What to produce:
Your task is to write out the full listing once more, exactly.
*** Opening of Given information ***
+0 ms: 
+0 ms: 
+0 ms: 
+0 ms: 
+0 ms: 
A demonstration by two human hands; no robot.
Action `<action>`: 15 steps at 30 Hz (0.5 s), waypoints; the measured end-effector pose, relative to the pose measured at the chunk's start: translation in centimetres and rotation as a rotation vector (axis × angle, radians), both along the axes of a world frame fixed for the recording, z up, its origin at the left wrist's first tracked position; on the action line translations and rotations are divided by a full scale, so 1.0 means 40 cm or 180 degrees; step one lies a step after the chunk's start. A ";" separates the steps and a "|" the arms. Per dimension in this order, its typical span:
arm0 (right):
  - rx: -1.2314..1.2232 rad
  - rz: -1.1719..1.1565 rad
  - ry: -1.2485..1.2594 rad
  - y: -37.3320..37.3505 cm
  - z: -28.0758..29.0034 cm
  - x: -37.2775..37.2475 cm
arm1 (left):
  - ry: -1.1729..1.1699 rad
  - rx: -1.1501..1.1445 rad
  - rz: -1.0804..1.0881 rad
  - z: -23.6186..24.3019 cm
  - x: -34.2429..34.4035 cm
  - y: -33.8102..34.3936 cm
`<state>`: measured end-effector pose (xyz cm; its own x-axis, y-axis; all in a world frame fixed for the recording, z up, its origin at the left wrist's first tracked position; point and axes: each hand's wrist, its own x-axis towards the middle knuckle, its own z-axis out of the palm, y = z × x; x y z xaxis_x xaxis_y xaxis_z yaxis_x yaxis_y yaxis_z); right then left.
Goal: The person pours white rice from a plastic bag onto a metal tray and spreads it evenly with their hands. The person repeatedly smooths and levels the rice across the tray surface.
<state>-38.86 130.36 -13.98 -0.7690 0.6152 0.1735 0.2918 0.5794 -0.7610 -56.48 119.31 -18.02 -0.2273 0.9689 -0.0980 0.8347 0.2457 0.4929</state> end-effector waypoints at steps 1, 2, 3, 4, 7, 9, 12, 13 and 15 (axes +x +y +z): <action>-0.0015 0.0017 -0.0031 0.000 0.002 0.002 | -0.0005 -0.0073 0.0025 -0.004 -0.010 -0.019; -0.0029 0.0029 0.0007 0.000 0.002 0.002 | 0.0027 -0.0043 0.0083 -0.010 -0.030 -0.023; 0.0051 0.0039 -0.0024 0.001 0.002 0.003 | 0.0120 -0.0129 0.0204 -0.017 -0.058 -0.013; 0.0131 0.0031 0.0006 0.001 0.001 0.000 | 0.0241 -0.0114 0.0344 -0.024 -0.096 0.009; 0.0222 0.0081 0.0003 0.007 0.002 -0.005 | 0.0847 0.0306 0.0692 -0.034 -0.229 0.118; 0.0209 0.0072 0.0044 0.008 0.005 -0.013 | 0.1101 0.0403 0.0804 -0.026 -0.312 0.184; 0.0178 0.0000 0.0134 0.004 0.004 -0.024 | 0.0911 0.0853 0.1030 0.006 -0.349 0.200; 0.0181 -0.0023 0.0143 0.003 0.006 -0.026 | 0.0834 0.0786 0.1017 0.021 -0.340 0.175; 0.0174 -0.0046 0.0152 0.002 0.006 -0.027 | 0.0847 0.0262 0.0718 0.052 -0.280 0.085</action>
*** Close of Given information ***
Task output:
+0 ms: 
+0 ms: 
+0 ms: 
+0 ms: 
+0 ms: 
A demonstration by two human hands; no robot.
Action `<action>`: 15 steps at 30 Hz (0.5 s), waypoints; the measured end-effector pose, relative to the pose measured at the chunk's start: translation in centimetres and rotation as a rotation vector (axis × angle, radians), both along the axes of a world frame fixed for the recording, z up, its origin at the left wrist's first tracked position; on the action line translations and rotations are divided by a full scale, so 1.0 means 40 cm or 180 degrees; step one lies a step after the chunk's start. A ";" separates the steps and a "|" the arms. Per dimension in this order, its typical span:
arm0 (right):
  - rx: -1.2314..1.2232 rad
  - rz: -1.1719..1.1565 rad
  - ry: -1.2485..1.2594 rad
  - y: -37.3320..37.3505 cm
  - z: -28.0758..29.0034 cm
  - x: -37.2775..37.2475 cm
arm1 (left):
  - ry: -1.1729..1.1699 rad
  - rx: -1.1501..1.1445 rad
  - rz: -1.0804..1.0881 rad
  - z: -23.6186..24.3019 cm
  - x: -34.2429..34.4035 cm
  - y: -33.8102..34.3936 cm
`<state>`: measured end-effector pose (xyz cm; its own x-axis, y-axis; all in a world frame fixed for the recording, z up, its origin at the left wrist's first tracked position; point and axes: each hand's wrist, its own x-axis towards the middle knuckle, its own z-axis out of the palm, y = z × x; x y z xaxis_x xaxis_y xaxis_z yaxis_x yaxis_y yaxis_z); right then left.
Goal: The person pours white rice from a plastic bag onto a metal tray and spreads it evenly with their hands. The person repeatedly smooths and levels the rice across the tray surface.
<state>-38.86 130.36 -13.98 -0.7690 0.6152 0.1735 0.2918 0.5794 -0.7610 -56.48 119.31 -18.02 -0.2273 0.9689 -0.0980 0.8347 0.2457 0.4929</state> end-effector waypoints at steps 1, 2, 3, 4, 7, 9, 12, 13 and 15 (axes +x +y +z): <action>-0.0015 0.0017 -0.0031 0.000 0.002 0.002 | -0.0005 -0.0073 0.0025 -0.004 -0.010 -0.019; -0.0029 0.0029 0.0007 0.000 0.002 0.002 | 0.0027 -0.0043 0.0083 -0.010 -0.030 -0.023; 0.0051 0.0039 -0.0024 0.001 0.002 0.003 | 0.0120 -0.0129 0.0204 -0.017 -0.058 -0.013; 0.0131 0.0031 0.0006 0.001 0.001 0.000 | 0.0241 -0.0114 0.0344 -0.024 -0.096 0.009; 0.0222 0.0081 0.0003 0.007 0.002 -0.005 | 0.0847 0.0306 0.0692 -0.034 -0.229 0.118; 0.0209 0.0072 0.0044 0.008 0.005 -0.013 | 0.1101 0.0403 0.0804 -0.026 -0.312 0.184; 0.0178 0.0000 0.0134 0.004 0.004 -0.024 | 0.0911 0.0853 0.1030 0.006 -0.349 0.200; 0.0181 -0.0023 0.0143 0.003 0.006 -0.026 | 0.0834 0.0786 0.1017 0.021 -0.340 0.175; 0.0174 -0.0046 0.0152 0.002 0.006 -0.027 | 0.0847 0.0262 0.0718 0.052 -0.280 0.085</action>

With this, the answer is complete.